--- START ---

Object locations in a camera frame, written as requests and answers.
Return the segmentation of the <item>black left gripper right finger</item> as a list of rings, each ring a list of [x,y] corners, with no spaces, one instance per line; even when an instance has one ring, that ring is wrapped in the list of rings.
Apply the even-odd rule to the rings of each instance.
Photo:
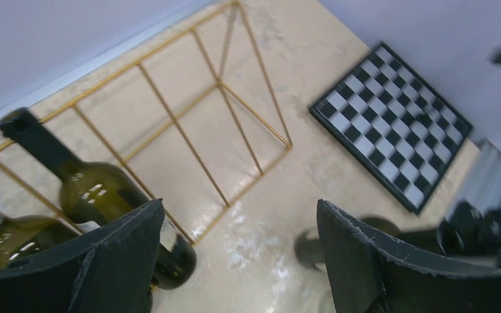
[[[326,200],[316,221],[337,312],[501,312],[501,268],[443,255],[436,230],[425,248]]]

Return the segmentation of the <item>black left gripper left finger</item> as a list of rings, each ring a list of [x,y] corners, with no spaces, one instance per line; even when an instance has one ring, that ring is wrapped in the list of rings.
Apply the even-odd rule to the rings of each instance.
[[[162,200],[0,270],[0,312],[149,312]]]

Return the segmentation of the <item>dark brown bottle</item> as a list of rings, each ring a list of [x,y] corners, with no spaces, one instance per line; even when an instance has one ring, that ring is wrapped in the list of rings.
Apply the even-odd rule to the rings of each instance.
[[[119,167],[86,162],[76,156],[28,108],[18,108],[2,117],[0,131],[61,181],[60,207],[83,231],[93,231],[150,201]],[[159,232],[159,254],[151,281],[160,289],[172,290],[193,274],[196,252],[168,217]]]

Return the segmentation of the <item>green wine bottle silver neck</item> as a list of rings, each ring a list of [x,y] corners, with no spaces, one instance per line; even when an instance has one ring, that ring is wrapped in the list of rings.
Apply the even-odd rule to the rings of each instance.
[[[0,270],[14,261],[48,250],[78,234],[60,221],[27,215],[12,218],[0,213]]]

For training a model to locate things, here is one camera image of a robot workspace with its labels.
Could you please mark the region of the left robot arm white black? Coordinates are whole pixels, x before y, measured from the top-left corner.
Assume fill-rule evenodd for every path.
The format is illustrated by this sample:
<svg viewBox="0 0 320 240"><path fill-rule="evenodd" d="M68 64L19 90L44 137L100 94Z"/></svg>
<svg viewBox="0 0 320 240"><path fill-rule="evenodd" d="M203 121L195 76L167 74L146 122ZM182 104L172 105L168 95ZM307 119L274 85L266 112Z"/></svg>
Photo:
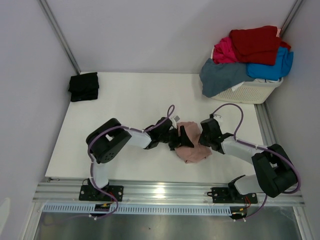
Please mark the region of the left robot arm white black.
<svg viewBox="0 0 320 240"><path fill-rule="evenodd" d="M125 145L150 150L159 143L168 144L170 150L186 147L194 149L184 126L176 127L171 119L162 117L155 125L139 130L122 125L111 118L94 130L85 140L87 153L91 159L89 180L93 186L90 194L101 201L108 195L109 178L107 163L113 160Z"/></svg>

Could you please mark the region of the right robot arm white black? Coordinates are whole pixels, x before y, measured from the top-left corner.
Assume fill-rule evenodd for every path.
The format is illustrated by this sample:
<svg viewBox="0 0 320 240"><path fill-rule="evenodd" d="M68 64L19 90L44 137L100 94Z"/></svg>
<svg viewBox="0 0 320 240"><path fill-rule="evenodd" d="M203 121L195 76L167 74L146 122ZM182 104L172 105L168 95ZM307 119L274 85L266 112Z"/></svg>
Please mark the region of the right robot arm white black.
<svg viewBox="0 0 320 240"><path fill-rule="evenodd" d="M253 175L243 175L228 183L228 198L240 202L247 194L264 193L275 198L289 194L289 188L299 183L298 174L284 149L274 144L259 146L236 139L231 133L222 133L214 118L200 123L202 133L199 143L223 155L233 156L252 164Z"/></svg>

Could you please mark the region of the pink t shirt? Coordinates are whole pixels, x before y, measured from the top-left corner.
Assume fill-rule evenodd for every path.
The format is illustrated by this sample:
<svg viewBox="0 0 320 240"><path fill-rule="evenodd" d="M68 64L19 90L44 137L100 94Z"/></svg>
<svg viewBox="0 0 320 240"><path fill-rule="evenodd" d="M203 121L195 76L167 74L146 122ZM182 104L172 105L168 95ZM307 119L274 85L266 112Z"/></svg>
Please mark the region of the pink t shirt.
<svg viewBox="0 0 320 240"><path fill-rule="evenodd" d="M179 146L175 149L176 154L186 163L198 163L203 159L212 155L212 151L209 147L201 145L199 139L201 136L200 128L198 124L193 121L178 122L178 134L180 135L180 127L184 127L186 135L192 142L194 147Z"/></svg>

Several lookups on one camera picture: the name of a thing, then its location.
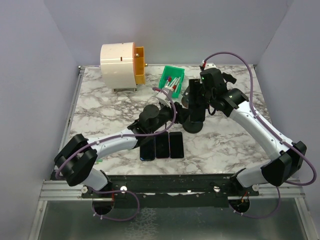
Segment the black phone stand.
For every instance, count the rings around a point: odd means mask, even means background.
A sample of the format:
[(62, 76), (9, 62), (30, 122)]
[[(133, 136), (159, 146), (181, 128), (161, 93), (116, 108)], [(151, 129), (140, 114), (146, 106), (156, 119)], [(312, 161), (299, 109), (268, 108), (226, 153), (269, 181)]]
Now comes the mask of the black phone stand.
[(233, 85), (237, 82), (237, 79), (233, 77), (231, 74), (222, 73), (222, 78), (223, 78), (223, 85), (226, 87), (227, 83), (232, 83)]
[(190, 118), (188, 117), (187, 120), (182, 124), (183, 129), (190, 133), (190, 134), (197, 134), (199, 133), (203, 128), (203, 122), (191, 122)]

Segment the black phone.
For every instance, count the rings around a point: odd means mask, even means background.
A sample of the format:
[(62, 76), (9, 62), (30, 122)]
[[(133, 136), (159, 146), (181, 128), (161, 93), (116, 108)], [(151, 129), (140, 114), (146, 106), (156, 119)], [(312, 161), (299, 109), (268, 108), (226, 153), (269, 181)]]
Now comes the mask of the black phone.
[(155, 139), (149, 139), (140, 147), (139, 156), (141, 161), (153, 161), (156, 158)]

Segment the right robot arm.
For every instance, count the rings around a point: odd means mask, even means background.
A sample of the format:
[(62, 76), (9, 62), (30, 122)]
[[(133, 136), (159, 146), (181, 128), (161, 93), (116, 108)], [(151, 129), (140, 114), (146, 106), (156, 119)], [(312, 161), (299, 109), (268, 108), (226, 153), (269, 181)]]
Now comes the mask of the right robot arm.
[(189, 121), (202, 124), (209, 107), (222, 112), (242, 126), (262, 147), (270, 161), (261, 166), (244, 168), (237, 172), (229, 189), (240, 196), (256, 184), (279, 187), (302, 166), (307, 146), (283, 136), (255, 108), (238, 88), (228, 89), (236, 83), (232, 75), (213, 67), (200, 72), (200, 77), (188, 82)]

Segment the purple edged phone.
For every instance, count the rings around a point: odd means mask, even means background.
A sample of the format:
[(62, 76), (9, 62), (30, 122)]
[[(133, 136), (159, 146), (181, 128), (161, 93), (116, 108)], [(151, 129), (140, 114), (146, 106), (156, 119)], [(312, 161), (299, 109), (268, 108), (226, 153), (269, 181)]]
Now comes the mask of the purple edged phone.
[(157, 159), (170, 157), (169, 133), (167, 131), (155, 136), (155, 157)]

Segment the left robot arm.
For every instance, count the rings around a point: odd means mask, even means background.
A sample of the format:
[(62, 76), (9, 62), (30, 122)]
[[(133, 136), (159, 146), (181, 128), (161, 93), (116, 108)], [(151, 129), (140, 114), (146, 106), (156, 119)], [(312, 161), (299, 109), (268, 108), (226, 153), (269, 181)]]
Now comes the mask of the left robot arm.
[(124, 130), (104, 137), (86, 138), (76, 134), (57, 154), (56, 179), (65, 179), (70, 187), (83, 184), (97, 196), (106, 197), (111, 190), (107, 175), (94, 169), (96, 160), (119, 151), (132, 150), (146, 144), (160, 134), (159, 128), (167, 122), (183, 124), (190, 110), (178, 102), (172, 106), (147, 105), (132, 124)]

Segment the brown base phone stand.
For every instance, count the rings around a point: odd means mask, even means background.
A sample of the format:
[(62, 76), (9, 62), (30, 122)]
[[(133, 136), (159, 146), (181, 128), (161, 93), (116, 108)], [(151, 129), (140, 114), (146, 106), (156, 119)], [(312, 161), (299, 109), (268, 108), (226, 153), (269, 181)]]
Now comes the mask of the brown base phone stand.
[(185, 108), (188, 108), (188, 107), (189, 107), (189, 91), (190, 91), (190, 87), (188, 86), (188, 87), (186, 88), (186, 90), (183, 92), (182, 98), (181, 98), (181, 104), (182, 104)]

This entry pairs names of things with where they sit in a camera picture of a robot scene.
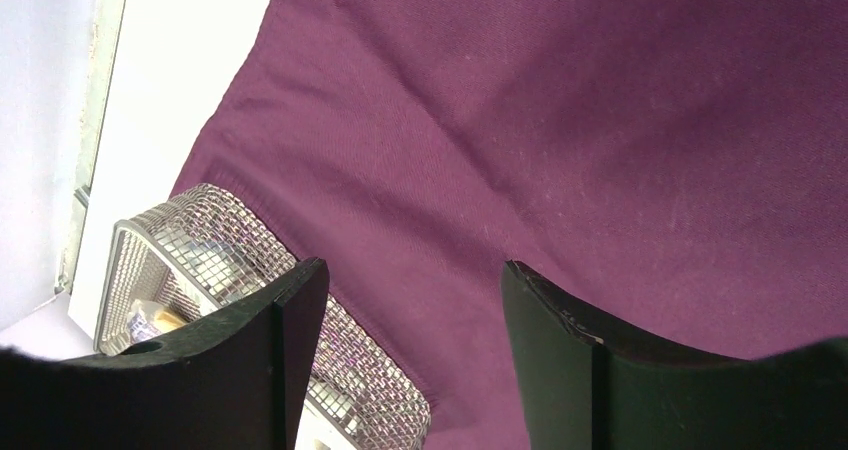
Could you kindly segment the wire mesh instrument tray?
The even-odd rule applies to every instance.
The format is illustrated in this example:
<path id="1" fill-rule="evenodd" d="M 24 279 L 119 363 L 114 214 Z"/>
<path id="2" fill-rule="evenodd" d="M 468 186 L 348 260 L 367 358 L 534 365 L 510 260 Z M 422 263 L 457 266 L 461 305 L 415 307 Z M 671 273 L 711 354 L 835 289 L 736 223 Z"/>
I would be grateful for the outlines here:
<path id="1" fill-rule="evenodd" d="M 133 343 L 135 299 L 198 320 L 267 285 L 296 264 L 264 223 L 230 192 L 201 184 L 115 224 L 94 347 Z M 300 449 L 419 449 L 431 424 L 423 393 L 329 299 L 297 436 Z"/>

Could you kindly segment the purple cloth wrap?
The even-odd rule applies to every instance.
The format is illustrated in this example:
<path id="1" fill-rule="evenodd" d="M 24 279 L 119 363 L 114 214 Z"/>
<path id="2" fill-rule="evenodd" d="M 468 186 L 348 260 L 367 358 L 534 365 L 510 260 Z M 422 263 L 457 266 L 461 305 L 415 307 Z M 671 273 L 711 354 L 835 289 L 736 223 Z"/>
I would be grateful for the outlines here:
<path id="1" fill-rule="evenodd" d="M 429 400 L 526 449 L 517 259 L 666 338 L 847 331 L 847 0 L 271 0 L 176 180 L 242 200 Z"/>

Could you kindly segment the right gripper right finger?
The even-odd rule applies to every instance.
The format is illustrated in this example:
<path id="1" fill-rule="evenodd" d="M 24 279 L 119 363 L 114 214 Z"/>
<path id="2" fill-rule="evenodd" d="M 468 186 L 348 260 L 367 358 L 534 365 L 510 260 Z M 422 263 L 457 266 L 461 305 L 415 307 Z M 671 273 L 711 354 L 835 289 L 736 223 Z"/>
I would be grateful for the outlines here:
<path id="1" fill-rule="evenodd" d="M 843 449 L 847 342 L 743 360 L 659 337 L 505 264 L 501 296 L 535 449 Z"/>

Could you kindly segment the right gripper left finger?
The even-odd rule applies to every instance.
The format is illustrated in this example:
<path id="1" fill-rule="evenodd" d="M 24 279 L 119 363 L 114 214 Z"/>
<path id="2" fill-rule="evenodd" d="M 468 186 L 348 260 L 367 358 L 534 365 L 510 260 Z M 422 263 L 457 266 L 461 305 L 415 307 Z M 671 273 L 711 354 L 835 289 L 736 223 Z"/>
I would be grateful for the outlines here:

--- END ---

▶ **Your assignment**
Looking through the records, copy out every line in which the word "kindly" is found.

▶ **Response below**
Could you kindly segment the wire mesh instrument tray?
Could you kindly segment the purple cloth wrap?
Could you kindly segment the right gripper right finger?
Could you kindly segment the right gripper left finger?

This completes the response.